Literally Anything Else
/When working with clients in early recovery, the question often comes up: “what can I do instead of using?” In addiction, the substance or behavior comes to be the most reliable part of a person’s life - too reliable, as it turns outs. Like a phone whose battery never runs out, the substance is always available to fill the gaps between activities in a person’s life. To occlude the downtime when questions about meaning, satisfaction, and self worth might arise. Without the substance, a person in recovery finds themself suddenly and without armor exposed to all the painful and insistent questions that shape a life well lived. And while those are great questions to expose yourself to, facing them constantly is not helpful or livable. People need distraction, and the one I recommend most is Literally Anything Else.
It’s very easy to get caught up in ‘best practices’ for recovery, but it doesn’t really make sense to do so. While there are certain rules of thumb I often find myself trotting out - sobriety is simpler than managed use being a common one - the reality is that getting clean is a personal journey. There’s no one size fits all. So while it’s easy to say that regular exercise has been shown over and over to support stable mental health, that may simply not be an appropriate recommendation for how to spend time in recovery.
I can’t tell you how many times I’ve run through a list of therapy-approved hobbies and time sinks thinking that surely one of these will work for a client just to look up and see them frowning disinterestedly on my couch. Clients surprise me all the time: people who I’m sure would enjoy getting into bike racing come in one day beaming over the great time they had that weekend going bird watching. A client I’m sure would love knitting brings in their weight belt to show off their new power lifting hobby.

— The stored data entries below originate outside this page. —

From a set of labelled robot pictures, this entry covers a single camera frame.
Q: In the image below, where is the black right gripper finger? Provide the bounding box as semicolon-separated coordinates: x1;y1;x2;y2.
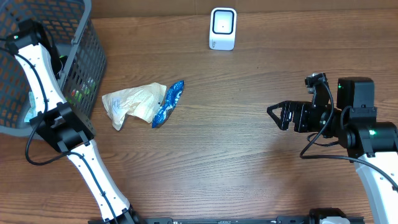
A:
271;100;298;108
267;105;283;130

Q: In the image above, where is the blue snack packet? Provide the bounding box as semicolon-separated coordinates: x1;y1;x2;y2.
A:
152;80;185;128

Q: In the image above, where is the beige paper snack bag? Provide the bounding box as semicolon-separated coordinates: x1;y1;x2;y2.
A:
102;82;167;131

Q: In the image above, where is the green clear snack bag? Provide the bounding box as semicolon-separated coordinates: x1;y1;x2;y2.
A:
65;78;96;105

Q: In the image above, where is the light teal snack packet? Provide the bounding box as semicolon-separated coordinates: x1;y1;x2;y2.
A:
24;91;37;123

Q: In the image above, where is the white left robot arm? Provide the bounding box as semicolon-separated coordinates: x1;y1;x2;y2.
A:
3;19;145;224

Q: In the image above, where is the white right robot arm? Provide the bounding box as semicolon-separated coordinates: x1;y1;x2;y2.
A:
267;73;397;223

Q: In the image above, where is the white barcode scanner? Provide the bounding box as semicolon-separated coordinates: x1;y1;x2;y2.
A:
209;7;237;51

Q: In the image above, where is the grey plastic mesh basket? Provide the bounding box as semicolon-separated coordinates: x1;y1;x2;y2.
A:
1;0;106;137

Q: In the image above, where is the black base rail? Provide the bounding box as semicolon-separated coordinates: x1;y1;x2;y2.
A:
88;208;365;224

Because as it turns out, when you’re exposed to those painful, persistent questions about meaning, satisfaction, and self worth, you learn new things about yourself. You change. You do the thing that your addiction was keeping you from the whole time: facing yourself as a creature whose time is running out. It’s not an easy thing to do, not the kind of thing that a person can bear for long, and so it forces the issue: use again, or do literally anything else?